Work to be completed:
Find the lines in the listing below that have the word "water" and give their count, nothing else.

Recorded data:

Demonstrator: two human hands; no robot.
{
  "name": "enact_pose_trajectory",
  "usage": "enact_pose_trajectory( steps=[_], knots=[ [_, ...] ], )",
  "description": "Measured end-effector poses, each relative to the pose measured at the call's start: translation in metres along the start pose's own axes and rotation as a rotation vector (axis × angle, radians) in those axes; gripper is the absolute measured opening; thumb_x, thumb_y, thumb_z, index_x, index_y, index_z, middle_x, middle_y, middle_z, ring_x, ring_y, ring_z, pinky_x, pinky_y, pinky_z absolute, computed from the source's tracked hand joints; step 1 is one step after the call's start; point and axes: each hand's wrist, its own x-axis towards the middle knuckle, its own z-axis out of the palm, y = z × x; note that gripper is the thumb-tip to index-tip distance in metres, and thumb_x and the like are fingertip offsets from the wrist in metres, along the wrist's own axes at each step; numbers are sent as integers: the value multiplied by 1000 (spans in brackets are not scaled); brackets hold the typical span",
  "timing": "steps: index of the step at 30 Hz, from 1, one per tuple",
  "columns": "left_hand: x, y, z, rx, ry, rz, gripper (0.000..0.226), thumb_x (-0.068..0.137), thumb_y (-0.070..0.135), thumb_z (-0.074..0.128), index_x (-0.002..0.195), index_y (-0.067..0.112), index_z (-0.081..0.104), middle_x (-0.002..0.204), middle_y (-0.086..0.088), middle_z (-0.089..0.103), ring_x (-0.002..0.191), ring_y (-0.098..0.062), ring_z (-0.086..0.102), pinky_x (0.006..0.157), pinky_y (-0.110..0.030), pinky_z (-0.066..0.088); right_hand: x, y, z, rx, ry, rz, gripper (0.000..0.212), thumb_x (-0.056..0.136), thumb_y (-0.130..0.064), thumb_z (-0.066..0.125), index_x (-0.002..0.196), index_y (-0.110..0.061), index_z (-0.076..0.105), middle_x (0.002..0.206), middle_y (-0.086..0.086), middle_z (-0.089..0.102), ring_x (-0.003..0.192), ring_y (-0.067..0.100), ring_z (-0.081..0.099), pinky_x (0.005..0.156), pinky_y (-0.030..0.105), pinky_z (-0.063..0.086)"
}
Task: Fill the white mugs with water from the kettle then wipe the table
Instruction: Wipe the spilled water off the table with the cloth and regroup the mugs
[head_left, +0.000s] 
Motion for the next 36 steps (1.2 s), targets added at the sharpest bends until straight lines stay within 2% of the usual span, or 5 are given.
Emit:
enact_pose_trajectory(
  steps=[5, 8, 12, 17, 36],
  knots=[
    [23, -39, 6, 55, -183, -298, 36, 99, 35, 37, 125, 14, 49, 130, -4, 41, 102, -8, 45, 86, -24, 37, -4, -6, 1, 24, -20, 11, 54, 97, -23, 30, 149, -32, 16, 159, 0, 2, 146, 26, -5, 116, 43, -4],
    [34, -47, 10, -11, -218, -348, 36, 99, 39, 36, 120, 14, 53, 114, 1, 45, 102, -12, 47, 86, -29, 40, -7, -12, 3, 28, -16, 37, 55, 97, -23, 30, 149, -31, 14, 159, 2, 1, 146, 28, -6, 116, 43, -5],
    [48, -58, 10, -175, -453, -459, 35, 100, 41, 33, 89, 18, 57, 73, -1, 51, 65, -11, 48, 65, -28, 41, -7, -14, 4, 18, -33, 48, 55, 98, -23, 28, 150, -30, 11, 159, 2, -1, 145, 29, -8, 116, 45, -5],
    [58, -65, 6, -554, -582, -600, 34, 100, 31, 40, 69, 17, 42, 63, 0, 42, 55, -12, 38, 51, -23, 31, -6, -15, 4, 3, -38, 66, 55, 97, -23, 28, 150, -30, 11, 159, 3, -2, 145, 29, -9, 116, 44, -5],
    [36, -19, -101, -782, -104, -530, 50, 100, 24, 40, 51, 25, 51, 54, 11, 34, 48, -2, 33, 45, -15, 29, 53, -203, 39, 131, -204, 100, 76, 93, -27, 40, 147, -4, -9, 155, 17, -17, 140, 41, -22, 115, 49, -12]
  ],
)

Answer:
2